Still, this company is a curious tale of two different retailers on two very different paths.

L Brands' other business -- Bath & Body Works -- did reasonably well last quarter. Its total revenue slipped from $870.7 million to $712.7 million year over year, while direct (online) revenue surged 85% to $288.9 million. Same-store sales in North America managed to grow to the tune of 20% but only for the period when stores were open. Adjusted operating income fell from $154.8 million to only $69.1 million, but again, consider the environment. It was awful for most retailers.

Historical revenue, operating income and same-store sales growth for Bath & Body Works.

Data source: L Brands investor reports. Revenue and operating income in thousands ($USD). Q1 2020 same-store sales based on period when stores were open. Chart by author.

Victoria's Secret, on the other hand, fell apart. Its fiscal first-quarter top line fell from $1.51 billion a year ago to $821.5 million. Direct sales also fell 15% to $307.6 million. Adjusted operating income of $32.7 million for the first quarter of 2019 slipped to a loss of $203.1 million. In-store comps in North America tumbled 15%. Perhaps most alarmingly, the poor quarter not only extended troubling trends but accelerated them. The following graphic tells the tale.

Historical revenue, operating income and same-store sales growth for Victoria's Secret.

Data source: L Brands investor reports. Revenue and operating income in thousands ($USD). Q1 2020 same-store sales based on period when stores were open.
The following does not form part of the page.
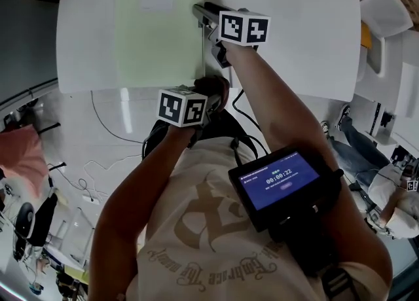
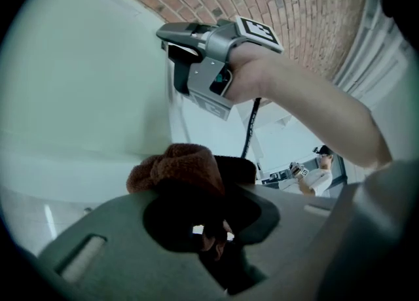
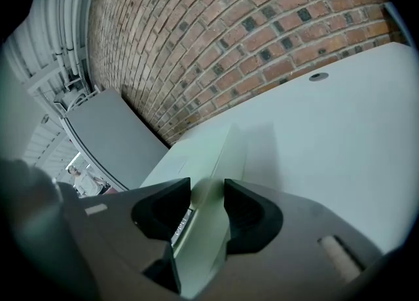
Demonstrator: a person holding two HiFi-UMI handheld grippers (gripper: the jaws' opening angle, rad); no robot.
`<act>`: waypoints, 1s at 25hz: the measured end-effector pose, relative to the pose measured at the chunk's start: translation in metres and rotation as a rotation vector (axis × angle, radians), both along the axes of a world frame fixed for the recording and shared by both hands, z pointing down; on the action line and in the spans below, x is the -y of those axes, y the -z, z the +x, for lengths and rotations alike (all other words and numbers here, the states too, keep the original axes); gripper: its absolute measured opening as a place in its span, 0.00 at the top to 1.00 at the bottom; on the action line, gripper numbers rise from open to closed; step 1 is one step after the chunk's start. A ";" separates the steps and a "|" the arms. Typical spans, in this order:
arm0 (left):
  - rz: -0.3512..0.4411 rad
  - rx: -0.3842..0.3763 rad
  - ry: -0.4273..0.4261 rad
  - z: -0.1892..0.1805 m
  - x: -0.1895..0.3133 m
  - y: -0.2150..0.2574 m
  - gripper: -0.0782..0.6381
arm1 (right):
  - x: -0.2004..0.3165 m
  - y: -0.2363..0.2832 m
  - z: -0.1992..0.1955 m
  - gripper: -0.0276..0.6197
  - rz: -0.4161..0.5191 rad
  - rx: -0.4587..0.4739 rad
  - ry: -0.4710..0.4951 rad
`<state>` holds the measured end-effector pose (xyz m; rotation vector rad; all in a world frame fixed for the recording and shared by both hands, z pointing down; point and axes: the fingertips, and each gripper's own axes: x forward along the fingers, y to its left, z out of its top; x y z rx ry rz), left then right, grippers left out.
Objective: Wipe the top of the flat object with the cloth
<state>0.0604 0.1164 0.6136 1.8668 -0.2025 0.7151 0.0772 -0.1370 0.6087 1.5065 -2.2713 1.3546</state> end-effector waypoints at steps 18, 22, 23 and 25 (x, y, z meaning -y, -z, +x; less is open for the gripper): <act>0.238 -0.183 -0.127 -0.052 0.010 0.074 0.77 | -0.023 0.058 0.003 0.82 0.084 -0.038 -0.021; 0.283 -0.182 -0.083 -0.088 0.022 0.087 0.77 | -0.053 0.074 -0.006 0.85 0.101 -0.076 -0.020; 0.292 -0.183 -0.067 -0.097 0.026 0.090 0.77 | -0.061 0.078 -0.009 0.86 0.102 -0.080 -0.023; 0.313 -0.193 -0.023 -0.113 0.038 0.100 0.77 | -0.073 0.087 -0.014 0.89 0.114 -0.092 -0.023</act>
Chart by author.

It was the first time Victoria's Secret has suffered a loss during the fiscal first quarter in years and even bigger than the fiscal third-quarter loss that's become something of the norm.

In short, either Victoria's Secret goods are tough to sell online, it needs brick-and-mortar stores to support the direct-sales effort, or consumers continue to lose interest. It could be a combination of all three. Whatever the case, it all further lowers the odds of the lingerie brand digging its way out of trouble.

Looking ahead

Victoria's Secret's rough quarter hasn't derailed L Brands' plans to shed it. The official statement unveiling the latest quarterly results made that clear, as management explained in the very first paragraph that "the company remains committed to establishing Bath & Body Works as a pure-play public company and is taking the necessary steps to prepare the Victoria's Secret Lingerie, Victoria's Secret Beauty and PINK businesses to operate as a separate, stand-alone company."

We still don't know exactly what that means. But we do know it's going to be even tougher than it was before, for reasons beyond last quarter's disastrous results. During the earnings call, Victoria's Secret interim CEO Stuart Burgdoerfer confirmed that the retailer is planning to permanently shutter around 250 of its 1,091 stores this year alone, with more likely to be closed for good next year. Investors cheered the news by bidding the stock up on Thursday and Friday, but the smaller footprint ultimately diminishes the brand's capacity to drive much-needed sales regardless of its future form.

Given the couple billion dollars' worth of lease obligations Victoria's Secret still seems to be saddled with on top of its fiscal trajectory, one can't help but wonder if -- on a net basis -- the brand and its stores are ultimately worth nothing.